L'affaire présumée de fraude aux visas au Consulat Général d'Espagne à Alger, révélée au grand jour le mois d'avril dernier, marquée par l'arrestation en Espagne, du vice-consul espagnol Vincente Moreno et un employé algérien dénommé M.B, n'a pas encore livré tous ses secrets, puisque la justice espagnole venait d'étendre son enquête à la société indienne BLS , chargée par le ministère espagnol des Affaires étrangères de la gestion des rendez-vous en personne dans les consulats pour les demandes de visa et autres services consulaires, indique ce dimanche le média espagnol The Objective. Lire: Le vice- consul d'Espagne à Alger mis en cause: un visa Schengen contre 25000 Euros et Consulat d'Espagne à Alger: l'affaire des visas n'a pas encore livré tous ses secrets
Selon le média espagnol citant des sources judiciaires l'enquête menée par la juge María Tardón du Tribunal central d'instruction n° 3 de l'Audience nationale a débuté « suite à des communications officielles » de l'ambassade d'Espagne en Algérie. Plus précisément, les fonctionnaires du ministère espagnol de l'Intérieur ont alerté les autorités « de l'existence d'un réseau dont l'objectif principal était de tirer profit de la délivrance frauduleuse de visas Schengen , permettant l'entrée légale en Espagne ».

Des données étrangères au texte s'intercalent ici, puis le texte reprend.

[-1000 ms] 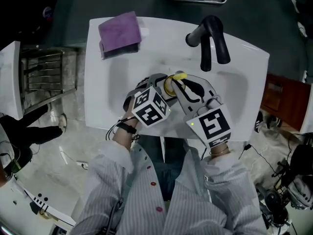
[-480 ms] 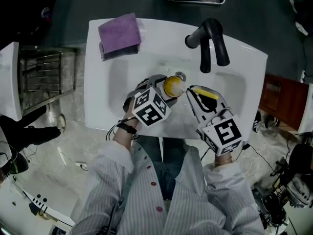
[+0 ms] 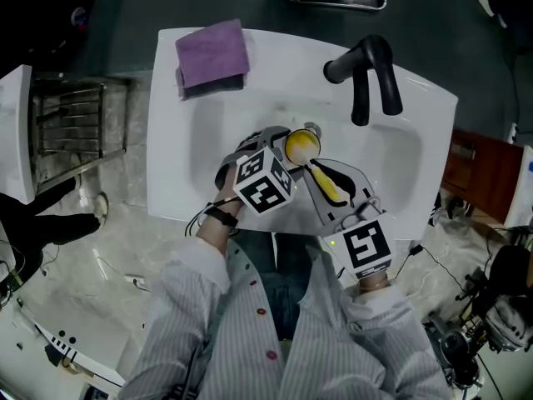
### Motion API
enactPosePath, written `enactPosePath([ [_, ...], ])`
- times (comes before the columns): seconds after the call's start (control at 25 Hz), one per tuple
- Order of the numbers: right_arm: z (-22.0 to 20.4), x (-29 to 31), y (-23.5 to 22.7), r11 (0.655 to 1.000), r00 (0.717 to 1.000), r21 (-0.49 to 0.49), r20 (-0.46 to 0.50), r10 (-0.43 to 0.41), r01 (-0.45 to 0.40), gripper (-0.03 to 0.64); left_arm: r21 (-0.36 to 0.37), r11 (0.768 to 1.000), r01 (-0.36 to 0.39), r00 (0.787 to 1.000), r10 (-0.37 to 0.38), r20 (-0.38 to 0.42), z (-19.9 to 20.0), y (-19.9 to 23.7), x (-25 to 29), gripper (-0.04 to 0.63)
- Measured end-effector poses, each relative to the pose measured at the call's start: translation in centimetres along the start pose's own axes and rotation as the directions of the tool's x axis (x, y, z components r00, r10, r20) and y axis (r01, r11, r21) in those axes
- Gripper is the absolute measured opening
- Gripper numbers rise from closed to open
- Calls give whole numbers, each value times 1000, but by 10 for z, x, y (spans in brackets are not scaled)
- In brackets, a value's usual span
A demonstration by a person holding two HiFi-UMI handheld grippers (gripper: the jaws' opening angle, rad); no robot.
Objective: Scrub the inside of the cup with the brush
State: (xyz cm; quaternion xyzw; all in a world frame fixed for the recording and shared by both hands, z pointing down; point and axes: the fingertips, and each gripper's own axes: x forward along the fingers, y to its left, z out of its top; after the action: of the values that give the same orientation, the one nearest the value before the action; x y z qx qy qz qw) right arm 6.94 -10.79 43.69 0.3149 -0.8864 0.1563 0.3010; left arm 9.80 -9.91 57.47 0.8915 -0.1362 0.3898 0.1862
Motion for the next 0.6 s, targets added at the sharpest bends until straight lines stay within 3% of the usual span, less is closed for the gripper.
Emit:
enactPosePath([
  [0.6,24,30,-41,996,998,83,45,-33,30,54,10,1000,2,1000,-2,4,-1,-1,1,367],
])
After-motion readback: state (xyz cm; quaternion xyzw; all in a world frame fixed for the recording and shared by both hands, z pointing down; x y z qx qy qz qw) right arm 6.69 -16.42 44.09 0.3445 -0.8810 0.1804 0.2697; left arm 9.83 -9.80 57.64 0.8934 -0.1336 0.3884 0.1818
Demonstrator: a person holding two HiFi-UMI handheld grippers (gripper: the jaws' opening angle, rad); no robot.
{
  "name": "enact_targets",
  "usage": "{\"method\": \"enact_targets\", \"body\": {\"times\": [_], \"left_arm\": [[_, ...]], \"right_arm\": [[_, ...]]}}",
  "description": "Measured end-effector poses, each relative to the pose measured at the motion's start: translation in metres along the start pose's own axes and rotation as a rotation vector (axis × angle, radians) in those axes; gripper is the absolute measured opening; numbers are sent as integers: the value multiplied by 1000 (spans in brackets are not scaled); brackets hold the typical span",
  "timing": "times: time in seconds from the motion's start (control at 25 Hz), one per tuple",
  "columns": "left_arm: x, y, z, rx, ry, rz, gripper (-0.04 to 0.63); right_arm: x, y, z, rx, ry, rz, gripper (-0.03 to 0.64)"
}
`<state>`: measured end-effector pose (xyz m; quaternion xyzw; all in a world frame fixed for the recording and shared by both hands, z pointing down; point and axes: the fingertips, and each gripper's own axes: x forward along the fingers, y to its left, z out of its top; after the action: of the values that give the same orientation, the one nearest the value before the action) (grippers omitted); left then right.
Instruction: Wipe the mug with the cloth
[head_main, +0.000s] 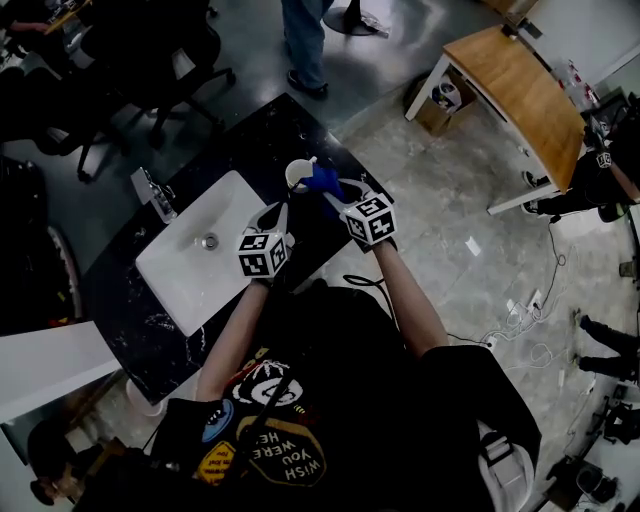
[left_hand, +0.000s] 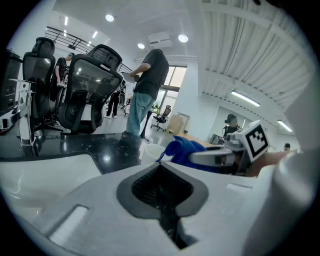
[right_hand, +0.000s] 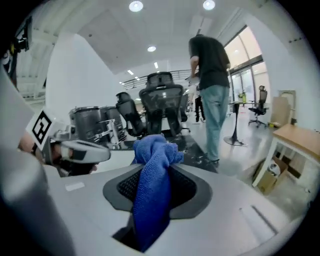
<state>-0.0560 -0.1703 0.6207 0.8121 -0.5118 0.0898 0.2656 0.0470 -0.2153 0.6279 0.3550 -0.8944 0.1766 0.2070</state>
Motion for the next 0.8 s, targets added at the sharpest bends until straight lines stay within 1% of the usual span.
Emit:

Sur ce registre, il faut souligner qu'à partir du début de l'année écoulée, plusieurs hommes d'affaires espagnols avaient déposé des plaintes écrites auprès du ministère espagnol des affaires étrangères alléguant que le consulat général d'Espagne à Alger refusait systématiquement de délivrer des visas de travail aux citoyens algériens .
Certaines de ces lettres faisaient déjà état de l'existence d'un réseau dont les membres, selon l'enquête en cours, formaient une « structure criminelle » opérant au sein même de l'ambassade, « facilitant l'obtention de visas en échange de compensations financières et blanchissant une partie de leurs profits en Espagne par le biais d'une opération d'achat de véhicules ».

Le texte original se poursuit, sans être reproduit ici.